• **Work request**:
Go through the material line by line and tally those containing the string "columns". Only the tally is wanted.

• **Given information**:

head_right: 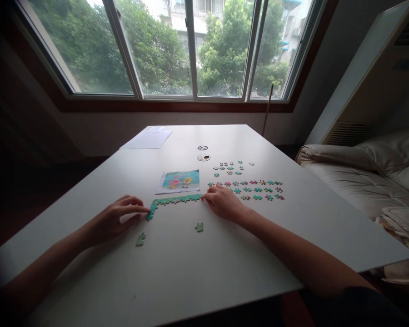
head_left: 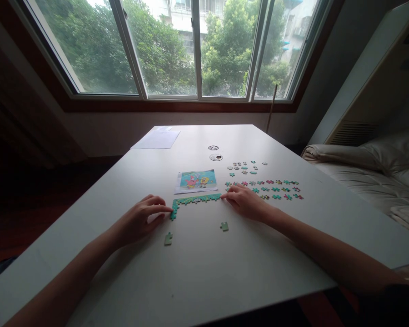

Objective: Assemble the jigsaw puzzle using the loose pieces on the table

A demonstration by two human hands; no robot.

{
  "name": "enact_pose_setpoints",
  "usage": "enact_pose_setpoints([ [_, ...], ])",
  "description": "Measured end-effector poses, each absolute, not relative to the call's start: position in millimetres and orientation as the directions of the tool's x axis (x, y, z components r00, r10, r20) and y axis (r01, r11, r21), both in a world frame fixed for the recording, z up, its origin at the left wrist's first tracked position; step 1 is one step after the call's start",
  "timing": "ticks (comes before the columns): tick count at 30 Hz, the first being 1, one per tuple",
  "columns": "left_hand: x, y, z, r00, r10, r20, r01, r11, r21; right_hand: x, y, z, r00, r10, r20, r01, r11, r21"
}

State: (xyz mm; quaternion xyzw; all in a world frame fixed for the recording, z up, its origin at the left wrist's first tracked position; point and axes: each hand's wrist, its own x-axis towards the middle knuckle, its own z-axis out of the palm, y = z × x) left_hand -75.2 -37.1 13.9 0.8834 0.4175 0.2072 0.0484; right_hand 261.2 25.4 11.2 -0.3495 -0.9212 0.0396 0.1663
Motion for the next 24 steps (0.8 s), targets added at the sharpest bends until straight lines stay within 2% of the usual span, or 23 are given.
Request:
enact_pose_setpoints([
  [24, -74.7, -37.1, 15.5, 0.581, 0.747, 0.322, 0.711, -0.659, 0.245, 259.6, 25.8, 9.9, -0.703, 0.656, 0.276, 0.626, 0.754, -0.198],
])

• **Task output**:
2